Civil rights attorney will be first Jew to serve in Alabama legislature in nearly 50 years
Ensler, 32, who moved from New York City to Montgomery a decade ago to teach civics in a public high school, handily beat Republican incumbent Charlotte Meadows, with about 60% of the vote.
With his victory, Ensler also became the first Democrat to flip an Alabama House seat since 2010. The current executive director of the Jewish Federation of Central Alabama, Ensler plans to keep his day job.
Alabama, where Republicans control the governor’s office and both houses of the legislature, is considered a ruby red state. But Ensler benefitted from a 2021 redistricting that brought more Democrats voters into the East Montgomery district, which is now 55% Black.
Wednesday morning, Ensler and his rabbi, Scott Kramer, of Agudath Israel Etz Ahayem, went to the Dexter Avenue King Baptist Church, from which the Rev. Martin Luther King, Jr. launched the 1955 Montgomery bus boycott, according to a local television station. Kramer held a Torah as Ensler was sworn into office, his hand on a Tanach, or Hebrew study Bible, by Montgomery County District Court Judge Monet Gaines.
“We then sang the shehecheyanu,” Ensler wrote to the Forward in an email Wednesday. “It was an incredibly powerful and emotional moment and such a meaningful way to begin my service as a state representative!”
(Alabama House members are sworn into service shortly after they are elected at the place of their choosing, though the legislative session does not begin until next year.)
The last Jew to sit in the Alabama legislature was fellow Democrat Ben Erdreich, who served from 1971 to 1975.
Ensler courted Alabama’s small Jewish community during the campaign. But it already knew him well through his work heading the federation and his membership at Agudath Israel Etz Ahayem, Montgomery’s main Conservative/Sephardi synagogue. He also made frequent visits to Beth Or, the region’s Reform synagogue.
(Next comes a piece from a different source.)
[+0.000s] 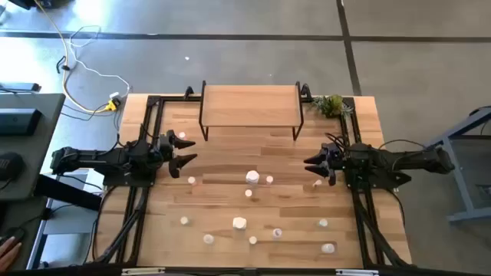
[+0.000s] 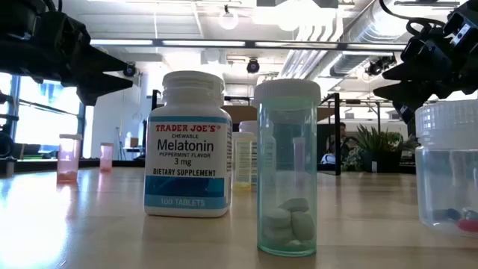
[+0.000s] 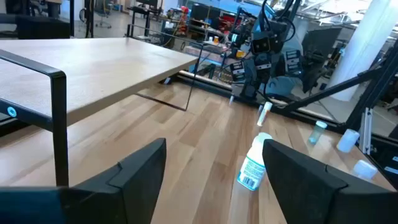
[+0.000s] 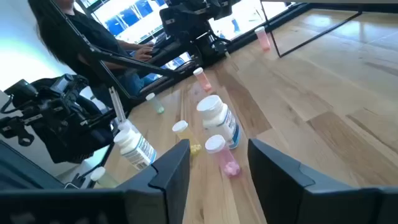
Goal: Pick and place medicine bottles onto shelf by color
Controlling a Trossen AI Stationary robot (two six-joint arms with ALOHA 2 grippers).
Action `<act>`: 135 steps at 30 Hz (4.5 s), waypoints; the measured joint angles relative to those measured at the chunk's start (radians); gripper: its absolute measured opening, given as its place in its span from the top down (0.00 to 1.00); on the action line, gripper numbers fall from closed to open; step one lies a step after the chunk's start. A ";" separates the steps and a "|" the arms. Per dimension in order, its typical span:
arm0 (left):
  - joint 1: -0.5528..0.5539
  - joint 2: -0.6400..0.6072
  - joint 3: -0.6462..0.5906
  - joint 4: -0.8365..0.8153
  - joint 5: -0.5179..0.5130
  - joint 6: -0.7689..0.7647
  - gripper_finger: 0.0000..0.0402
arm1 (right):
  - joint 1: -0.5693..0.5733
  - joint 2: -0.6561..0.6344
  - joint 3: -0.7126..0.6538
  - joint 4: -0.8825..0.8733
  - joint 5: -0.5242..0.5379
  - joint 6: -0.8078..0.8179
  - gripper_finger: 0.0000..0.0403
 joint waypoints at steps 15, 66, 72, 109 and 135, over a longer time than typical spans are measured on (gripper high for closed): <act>0.000 0.000 0.000 0.000 0.000 0.000 0.36 | 0.000 0.000 0.000 0.000 0.000 -0.003 0.62; 0.000 0.000 0.000 0.000 0.000 0.000 0.36 | 0.000 0.000 0.000 0.000 0.000 -0.004 0.62; 0.000 0.000 0.000 0.000 0.000 0.000 0.36 | 0.000 0.000 0.000 0.000 0.000 -0.003 0.62; 0.000 0.000 0.000 0.000 0.001 -0.076 0.36 | 0.000 0.000 0.000 0.000 0.000 -0.002 0.62; 0.000 0.000 0.000 0.156 -0.001 -0.079 0.36 | 0.000 0.000 0.000 0.000 0.000 -0.001 0.62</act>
On his campaign website, he quoted Talmud: “Do not be daunted by the enormity of the world’s grief. Do justly now, love mercy now, walk humbly now. You are not obligated to complete the work, but neither are you free to abandon it.”
In the last days of the campaign, Ensler had to take time out to respond to security concerns over a fire at a Birmingham synagogue. Fire officials and law enforcement determined that the fire had been intentionally set. Its rabbi, however, said the suspect was not motivated by antisemitism.
During the campaign, Ensler was attacked as an anti-gun Northern liberal by Meadows, other Alabama Republicans and unaffiliated PACs.
One anti-Ensler mailer was headed “Phillip Ensler Does Not Want Law-Abiding Citizens to Be Able to Protect Themselves.” Another reminded voters that Ensler “is not from Alabama, linking him without evidence to Rep. Alexandria Ocasio-Cortez of New York, the most prominent member of “The Squad.”
But Ensler also enjoyed much positive local media coverage, as a local civic leader and attorney, before and during his election bid.
In a column last week, the publisher of the alt-weekly Montgomery Independent lauded Ensler for working harder than Meadows, and asked readers to vote for him. The publisher added that in redistricting, Ensler’s fellow Republicans “threw her to the wolves.”